[Opening MATERIAL FOR THE TASK section]
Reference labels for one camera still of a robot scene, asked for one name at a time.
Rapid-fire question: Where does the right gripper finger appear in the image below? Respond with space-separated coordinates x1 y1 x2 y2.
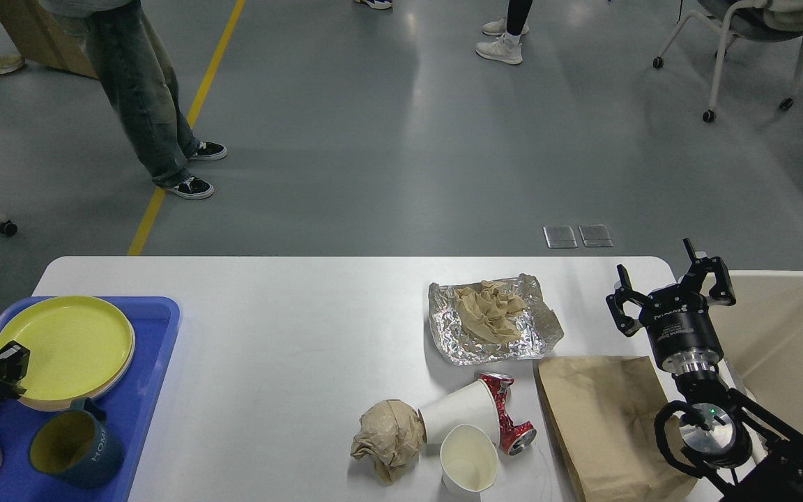
606 264 653 337
678 238 737 307

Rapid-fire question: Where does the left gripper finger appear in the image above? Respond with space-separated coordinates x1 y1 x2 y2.
0 341 31 400

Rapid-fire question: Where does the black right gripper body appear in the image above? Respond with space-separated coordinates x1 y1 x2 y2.
645 284 724 374

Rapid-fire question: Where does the yellow plate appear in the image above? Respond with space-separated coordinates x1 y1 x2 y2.
0 296 132 401

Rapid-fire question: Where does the dark green mug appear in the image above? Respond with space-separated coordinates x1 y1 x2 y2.
29 397 124 489

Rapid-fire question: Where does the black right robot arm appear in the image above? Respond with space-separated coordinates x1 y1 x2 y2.
606 239 803 501

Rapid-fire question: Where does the pink plate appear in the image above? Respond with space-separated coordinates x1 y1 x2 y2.
18 327 136 412

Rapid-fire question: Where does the white plastic bin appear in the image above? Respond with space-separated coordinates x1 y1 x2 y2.
710 271 803 434

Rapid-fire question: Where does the brown paper bag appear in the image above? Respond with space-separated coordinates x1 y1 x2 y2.
537 356 696 501

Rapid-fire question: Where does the aluminium foil sheet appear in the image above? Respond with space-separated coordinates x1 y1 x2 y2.
428 274 564 365

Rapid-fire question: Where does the right floor outlet plate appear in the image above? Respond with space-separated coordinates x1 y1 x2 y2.
578 225 614 248

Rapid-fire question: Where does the floor outlet plate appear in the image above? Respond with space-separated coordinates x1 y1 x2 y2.
578 225 614 248
542 225 578 249

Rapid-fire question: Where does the left floor outlet plate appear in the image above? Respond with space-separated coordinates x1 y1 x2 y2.
542 225 578 249

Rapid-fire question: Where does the blue plastic tray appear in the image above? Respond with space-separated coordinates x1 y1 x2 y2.
0 296 181 501

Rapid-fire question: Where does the crushed red can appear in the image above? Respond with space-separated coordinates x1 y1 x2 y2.
478 372 537 455

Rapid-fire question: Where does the lying white paper cup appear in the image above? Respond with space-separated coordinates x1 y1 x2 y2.
420 379 500 447

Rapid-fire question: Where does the upright white paper cup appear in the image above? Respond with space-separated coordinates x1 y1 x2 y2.
440 425 499 498

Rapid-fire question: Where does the crumpled brown paper ball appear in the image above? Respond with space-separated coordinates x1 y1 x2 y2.
350 400 426 484

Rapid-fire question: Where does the office chair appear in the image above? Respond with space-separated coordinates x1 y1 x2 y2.
652 1 803 123

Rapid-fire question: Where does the white sneakers person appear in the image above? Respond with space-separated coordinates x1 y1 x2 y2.
475 1 533 66

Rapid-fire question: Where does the person in baggy jeans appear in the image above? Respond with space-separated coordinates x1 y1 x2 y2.
38 0 228 201

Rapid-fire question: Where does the cardboard box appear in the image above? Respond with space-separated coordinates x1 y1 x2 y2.
0 1 97 79
[Closing MATERIAL FOR THE TASK section]
= EXERCISE REQUIREMENTS =
Return the entries verbatim without images.

= SOLVED PROBLEM =
Reference labels for one camera still of a robot scene, asked for one name at a time.
Rapid-fire question: Where does the right gripper finger appear in the image below? Respond with space-separated coordinates x1 y1 x2 y2.
606 264 653 337
678 238 737 307

Rapid-fire question: Where does the left gripper finger appear in the image above? Respond with space-separated coordinates x1 y1 x2 y2.
0 341 31 400

Rapid-fire question: Where does the black right gripper body appear in the image above? Respond with space-separated coordinates x1 y1 x2 y2.
645 284 724 374

Rapid-fire question: Where does the yellow plate appear in the image above? Respond with space-separated coordinates x1 y1 x2 y2.
0 296 132 401

Rapid-fire question: Where does the dark green mug appear in the image above? Respond with space-separated coordinates x1 y1 x2 y2.
29 397 124 489

Rapid-fire question: Where does the black right robot arm appear in the image above? Respond with space-separated coordinates x1 y1 x2 y2.
606 239 803 501

Rapid-fire question: Where does the pink plate appear in the image above? Respond with space-separated coordinates x1 y1 x2 y2.
18 327 136 412

Rapid-fire question: Where does the white plastic bin appear in the image above? Respond with space-separated coordinates x1 y1 x2 y2.
710 271 803 434

Rapid-fire question: Where does the brown paper bag appear in the image above? Respond with space-separated coordinates x1 y1 x2 y2.
537 356 696 501

Rapid-fire question: Where does the aluminium foil sheet appear in the image above? Respond with space-separated coordinates x1 y1 x2 y2.
428 274 564 365

Rapid-fire question: Where does the right floor outlet plate appear in the image above? Respond with space-separated coordinates x1 y1 x2 y2.
578 225 614 248

Rapid-fire question: Where does the floor outlet plate appear in the image above? Respond with space-separated coordinates x1 y1 x2 y2.
578 225 614 248
542 225 578 249

Rapid-fire question: Where does the left floor outlet plate appear in the image above? Respond with space-separated coordinates x1 y1 x2 y2.
542 225 578 249

Rapid-fire question: Where does the blue plastic tray appear in the image above? Respond with space-separated coordinates x1 y1 x2 y2.
0 296 181 501

Rapid-fire question: Where does the crushed red can appear in the image above? Respond with space-separated coordinates x1 y1 x2 y2.
478 372 537 455

Rapid-fire question: Where does the lying white paper cup appear in the image above? Respond with space-separated coordinates x1 y1 x2 y2.
420 379 500 447

Rapid-fire question: Where does the upright white paper cup appear in the image above? Respond with space-separated coordinates x1 y1 x2 y2.
440 425 499 498

Rapid-fire question: Where does the crumpled brown paper ball appear in the image above? Respond with space-separated coordinates x1 y1 x2 y2.
350 400 426 484

Rapid-fire question: Where does the office chair appear in the image above? Respond with space-separated coordinates x1 y1 x2 y2.
652 1 803 123

Rapid-fire question: Where does the white sneakers person appear in the image above? Respond with space-separated coordinates x1 y1 x2 y2.
475 1 533 66

Rapid-fire question: Where does the person in baggy jeans appear in the image above? Respond with space-separated coordinates x1 y1 x2 y2.
38 0 228 201

Rapid-fire question: Where does the cardboard box appear in the image above? Respond with space-separated coordinates x1 y1 x2 y2.
0 1 97 79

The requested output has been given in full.